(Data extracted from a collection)
=====
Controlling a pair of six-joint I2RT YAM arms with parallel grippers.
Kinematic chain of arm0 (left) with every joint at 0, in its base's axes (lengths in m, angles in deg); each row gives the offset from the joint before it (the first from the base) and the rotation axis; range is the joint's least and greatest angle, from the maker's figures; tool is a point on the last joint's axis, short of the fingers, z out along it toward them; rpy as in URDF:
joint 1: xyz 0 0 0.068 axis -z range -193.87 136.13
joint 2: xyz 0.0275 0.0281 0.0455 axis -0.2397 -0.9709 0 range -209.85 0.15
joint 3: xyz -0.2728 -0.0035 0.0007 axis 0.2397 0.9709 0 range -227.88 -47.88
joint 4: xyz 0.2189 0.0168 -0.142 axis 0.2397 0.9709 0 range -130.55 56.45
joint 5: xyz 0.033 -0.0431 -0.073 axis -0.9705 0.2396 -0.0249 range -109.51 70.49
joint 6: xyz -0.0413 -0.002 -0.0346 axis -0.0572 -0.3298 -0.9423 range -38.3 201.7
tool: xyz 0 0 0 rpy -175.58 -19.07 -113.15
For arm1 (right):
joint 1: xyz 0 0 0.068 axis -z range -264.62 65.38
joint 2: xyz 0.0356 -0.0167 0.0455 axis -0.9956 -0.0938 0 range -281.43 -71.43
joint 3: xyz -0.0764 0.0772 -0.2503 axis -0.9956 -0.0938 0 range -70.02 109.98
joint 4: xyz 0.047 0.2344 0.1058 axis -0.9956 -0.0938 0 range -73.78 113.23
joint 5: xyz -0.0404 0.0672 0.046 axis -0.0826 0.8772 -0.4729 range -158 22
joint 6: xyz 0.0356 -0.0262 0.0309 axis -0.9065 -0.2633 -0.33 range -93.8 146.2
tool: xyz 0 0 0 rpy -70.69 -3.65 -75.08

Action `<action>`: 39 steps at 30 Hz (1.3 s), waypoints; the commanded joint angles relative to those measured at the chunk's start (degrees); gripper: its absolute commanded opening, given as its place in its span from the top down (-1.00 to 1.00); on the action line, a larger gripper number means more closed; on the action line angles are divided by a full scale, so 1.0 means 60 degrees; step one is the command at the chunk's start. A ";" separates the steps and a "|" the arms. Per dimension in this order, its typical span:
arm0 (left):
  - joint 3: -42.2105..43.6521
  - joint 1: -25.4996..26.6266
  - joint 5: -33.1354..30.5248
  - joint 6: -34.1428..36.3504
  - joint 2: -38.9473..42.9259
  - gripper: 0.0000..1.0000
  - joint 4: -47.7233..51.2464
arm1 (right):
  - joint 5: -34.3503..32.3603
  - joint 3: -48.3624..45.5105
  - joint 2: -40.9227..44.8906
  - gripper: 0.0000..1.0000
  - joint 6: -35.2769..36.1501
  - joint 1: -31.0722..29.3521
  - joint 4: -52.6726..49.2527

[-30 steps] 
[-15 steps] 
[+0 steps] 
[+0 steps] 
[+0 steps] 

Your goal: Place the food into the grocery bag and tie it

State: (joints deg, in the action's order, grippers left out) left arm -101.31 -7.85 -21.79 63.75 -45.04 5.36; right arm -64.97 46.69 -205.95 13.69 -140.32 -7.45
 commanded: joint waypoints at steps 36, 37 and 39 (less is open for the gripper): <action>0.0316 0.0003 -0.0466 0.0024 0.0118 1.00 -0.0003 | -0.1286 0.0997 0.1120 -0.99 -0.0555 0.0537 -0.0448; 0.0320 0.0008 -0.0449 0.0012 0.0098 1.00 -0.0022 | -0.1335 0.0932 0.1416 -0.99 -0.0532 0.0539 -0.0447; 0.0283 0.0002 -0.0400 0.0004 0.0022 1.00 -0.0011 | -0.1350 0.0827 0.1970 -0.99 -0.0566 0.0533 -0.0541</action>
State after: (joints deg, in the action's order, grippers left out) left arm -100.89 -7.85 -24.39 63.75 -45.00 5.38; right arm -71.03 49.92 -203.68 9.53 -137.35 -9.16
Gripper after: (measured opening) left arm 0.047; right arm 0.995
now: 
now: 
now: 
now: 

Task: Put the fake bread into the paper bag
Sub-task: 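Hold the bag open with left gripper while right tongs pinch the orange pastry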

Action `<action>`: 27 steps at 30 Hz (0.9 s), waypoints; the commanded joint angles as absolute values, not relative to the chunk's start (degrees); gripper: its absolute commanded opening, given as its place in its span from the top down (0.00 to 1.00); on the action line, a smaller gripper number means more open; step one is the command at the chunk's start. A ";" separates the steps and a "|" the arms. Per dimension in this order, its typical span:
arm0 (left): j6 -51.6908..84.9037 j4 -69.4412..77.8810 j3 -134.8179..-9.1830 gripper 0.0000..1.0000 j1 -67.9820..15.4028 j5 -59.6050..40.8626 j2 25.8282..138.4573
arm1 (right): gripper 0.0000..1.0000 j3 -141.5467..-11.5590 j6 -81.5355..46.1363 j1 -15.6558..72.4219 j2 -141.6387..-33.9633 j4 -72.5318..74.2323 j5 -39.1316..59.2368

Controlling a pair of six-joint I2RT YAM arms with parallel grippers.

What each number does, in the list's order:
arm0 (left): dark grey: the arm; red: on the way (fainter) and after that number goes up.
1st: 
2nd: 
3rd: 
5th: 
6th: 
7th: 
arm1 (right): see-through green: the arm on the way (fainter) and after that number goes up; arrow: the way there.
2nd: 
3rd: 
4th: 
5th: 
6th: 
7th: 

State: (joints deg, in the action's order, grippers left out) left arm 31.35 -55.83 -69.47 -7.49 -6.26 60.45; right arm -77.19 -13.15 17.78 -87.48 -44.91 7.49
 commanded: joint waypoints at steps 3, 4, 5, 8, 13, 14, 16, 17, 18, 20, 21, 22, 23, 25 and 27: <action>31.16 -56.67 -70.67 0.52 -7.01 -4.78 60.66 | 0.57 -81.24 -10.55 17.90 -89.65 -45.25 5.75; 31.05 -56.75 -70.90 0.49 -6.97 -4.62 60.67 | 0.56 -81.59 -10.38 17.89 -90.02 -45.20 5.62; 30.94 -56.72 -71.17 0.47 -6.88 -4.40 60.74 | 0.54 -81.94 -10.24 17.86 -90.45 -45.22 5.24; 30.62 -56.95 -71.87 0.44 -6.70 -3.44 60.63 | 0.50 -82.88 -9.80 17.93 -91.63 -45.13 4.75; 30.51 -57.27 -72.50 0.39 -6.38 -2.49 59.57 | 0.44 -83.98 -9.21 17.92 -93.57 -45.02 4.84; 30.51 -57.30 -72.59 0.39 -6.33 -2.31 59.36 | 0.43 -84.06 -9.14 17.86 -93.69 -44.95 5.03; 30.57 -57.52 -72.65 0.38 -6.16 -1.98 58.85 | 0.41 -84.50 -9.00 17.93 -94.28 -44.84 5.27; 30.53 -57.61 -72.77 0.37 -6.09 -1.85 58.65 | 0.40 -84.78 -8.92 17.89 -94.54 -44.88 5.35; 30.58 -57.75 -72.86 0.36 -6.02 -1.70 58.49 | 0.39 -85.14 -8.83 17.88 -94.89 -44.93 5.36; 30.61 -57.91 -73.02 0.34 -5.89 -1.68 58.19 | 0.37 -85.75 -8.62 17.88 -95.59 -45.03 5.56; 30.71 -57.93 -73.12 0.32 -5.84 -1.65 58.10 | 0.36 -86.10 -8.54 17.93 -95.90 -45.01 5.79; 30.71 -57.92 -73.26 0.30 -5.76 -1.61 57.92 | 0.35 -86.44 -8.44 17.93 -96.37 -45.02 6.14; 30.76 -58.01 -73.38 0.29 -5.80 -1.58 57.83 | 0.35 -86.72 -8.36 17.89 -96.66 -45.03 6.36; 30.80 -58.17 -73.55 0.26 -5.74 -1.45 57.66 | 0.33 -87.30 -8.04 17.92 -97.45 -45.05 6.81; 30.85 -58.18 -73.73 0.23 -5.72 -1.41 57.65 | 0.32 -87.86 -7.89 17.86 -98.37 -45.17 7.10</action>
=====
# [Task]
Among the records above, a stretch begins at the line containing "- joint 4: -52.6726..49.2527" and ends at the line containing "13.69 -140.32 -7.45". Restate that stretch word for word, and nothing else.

# [Output for this exercise]
  - joint 4: -52.6726..49.2527

[-30 steps] 
[-15 steps] 
[+0 steps] 
[+0 steps] 
[+0 steps] 

Your goal: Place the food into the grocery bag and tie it

State: (joints deg, in the action's order, grippers left out) left arm -101.31 -7.85 -21.79 63.75 -45.04 5.36; right arm -64.97 46.69 -205.95 13.69 -140.32 -7.45

No further output is required for this answer.